Think of it like permaculture. You don't plant a food forest and walk away. You observe, intervene, guide. The system does the growing, but the human provides intention and correction. 170k lines of Zig didn't appear from prompts alone—they emerged from 1,390 commits of continuous dialogue between human vision and AI capability.

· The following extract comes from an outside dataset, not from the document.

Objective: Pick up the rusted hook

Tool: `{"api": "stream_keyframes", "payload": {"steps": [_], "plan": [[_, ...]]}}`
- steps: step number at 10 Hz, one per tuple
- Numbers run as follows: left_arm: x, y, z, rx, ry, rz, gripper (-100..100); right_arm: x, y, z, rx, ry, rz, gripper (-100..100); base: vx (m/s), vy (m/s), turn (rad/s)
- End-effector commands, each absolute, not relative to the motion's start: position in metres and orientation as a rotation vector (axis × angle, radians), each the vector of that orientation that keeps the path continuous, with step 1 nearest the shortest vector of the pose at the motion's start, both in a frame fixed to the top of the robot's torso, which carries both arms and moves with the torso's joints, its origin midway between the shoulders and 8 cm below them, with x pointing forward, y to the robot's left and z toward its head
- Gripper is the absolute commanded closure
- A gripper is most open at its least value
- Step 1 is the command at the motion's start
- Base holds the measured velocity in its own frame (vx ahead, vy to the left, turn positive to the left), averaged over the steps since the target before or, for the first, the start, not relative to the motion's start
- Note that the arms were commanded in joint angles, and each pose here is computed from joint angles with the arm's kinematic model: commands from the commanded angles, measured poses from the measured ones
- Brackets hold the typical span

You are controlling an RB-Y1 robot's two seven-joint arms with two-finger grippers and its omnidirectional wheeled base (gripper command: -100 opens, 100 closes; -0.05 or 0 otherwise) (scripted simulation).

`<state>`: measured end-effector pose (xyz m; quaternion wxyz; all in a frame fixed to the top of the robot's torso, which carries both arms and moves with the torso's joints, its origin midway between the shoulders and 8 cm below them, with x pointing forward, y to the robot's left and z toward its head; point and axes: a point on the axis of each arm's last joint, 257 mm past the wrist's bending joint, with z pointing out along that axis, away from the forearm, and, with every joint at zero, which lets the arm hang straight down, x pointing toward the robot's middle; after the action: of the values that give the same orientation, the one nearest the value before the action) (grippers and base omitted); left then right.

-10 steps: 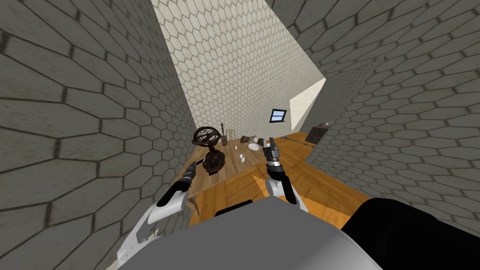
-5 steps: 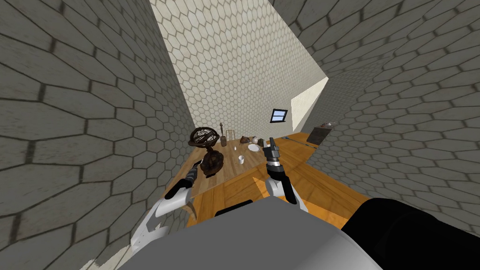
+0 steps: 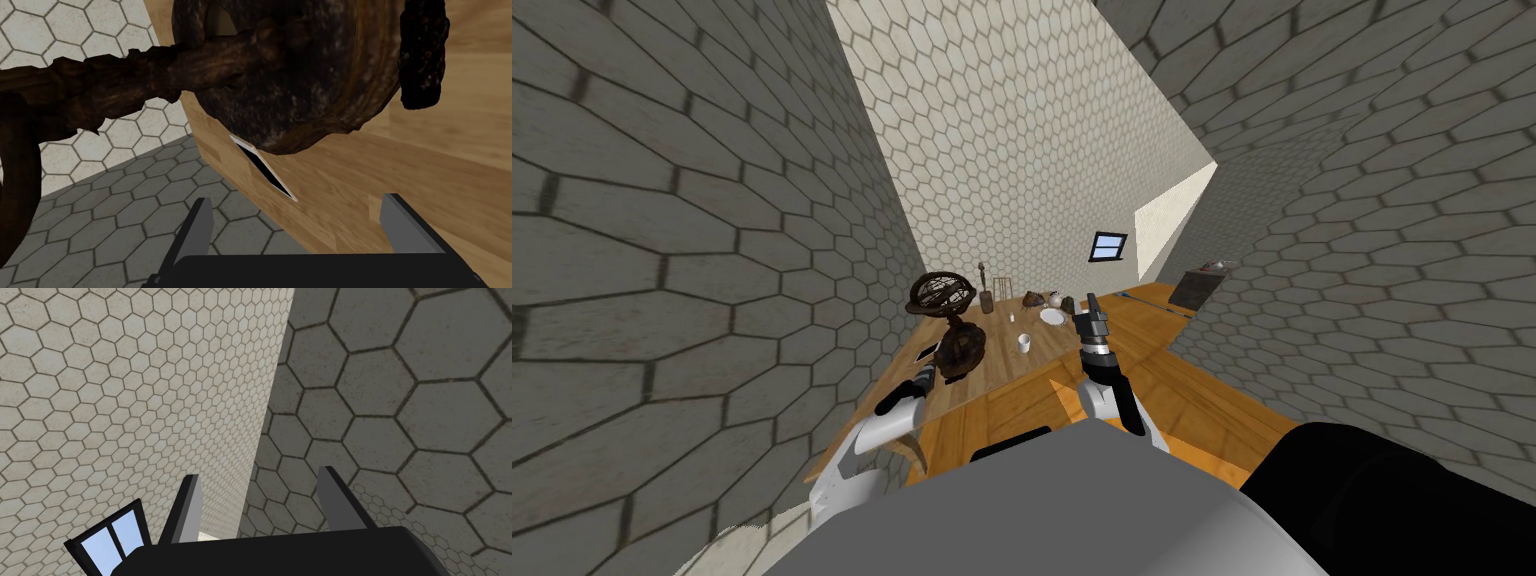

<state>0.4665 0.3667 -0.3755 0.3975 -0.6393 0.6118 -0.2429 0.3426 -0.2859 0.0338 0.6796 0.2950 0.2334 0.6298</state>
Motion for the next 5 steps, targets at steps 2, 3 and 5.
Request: {"api": "stream_keyframes", "payload": {"steps": [2, 3, 5], "plan": [[0.459, 0.365, -0.401, -1.678, 1.605, -0.566, -100, 0.343, -0.286, 0.034, 0.662, 0.524, 1.414, 0, 0.035, -0.063, 0.012], [0.456, 0.363, -0.412, -1.706, 1.632, -0.543, -100, 0.343, -0.286, 0.034, 0.662, 0.524, 1.414, 0, 0.028, -0.071, 0.028], [0.451, 0.361, -0.423, -1.737, 1.663, -0.516, -100, 0.343, -0.286, 0.034, 0.662, 0.524, 1.414, 0, 0.038, -0.050, 0.010]]}}
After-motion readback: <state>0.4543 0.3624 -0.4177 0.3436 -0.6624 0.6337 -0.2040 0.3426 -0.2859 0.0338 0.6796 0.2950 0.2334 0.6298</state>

The "Castaneda warrior philosophy mixed with permaculture housing proposals mixed with technical specs" isn't a red flag. It's the thesis. Keaton's running for California Governor in 2026 on a platform that integrates these domains deliberately:

- TigerBeetle-based California digital currency (fiat-banked, subset of US Fed money creation)

- Job Guarantee with organic permaculture food forests

- Traditional urbanism communities

- Open-source infrastructure

The campaign vision document: docs/campaign/2026-01-15-154437-pst_the_aspiring_beauty_a_california_vision.md

The repository isn't the diamond yet—it's carbon under pressure. The diamond comes when Basin kernel boots Grainscript shell, runs first-responder dispatch software, and demonstrates that love-driven infrastructure outperforms profit-driven infrastructure.

The $20k monthly comparison wasn't marketing. It's what a team of developers would cost for equivalent scope. Whether the code is "scaffold" or "solid" is for readers to judge—249 tests pass, kernel boots on QEMU, JIT compiles RISC-V to x86_64.

But here's what matters more than infrastructure: love. The Grain Style guide opens with Castaneda because building software is a path, and paths have hearts or they don't. This one has heart.

The project's value isn't just "what Cursor's extended context window enables." It's what happens when you point that capability at something you care about for months, with discipline, with intention, with philosophy integrated into practice.

Appreciate the engagement. The code speaks for itself at codeberg.org/teamlibra/ry.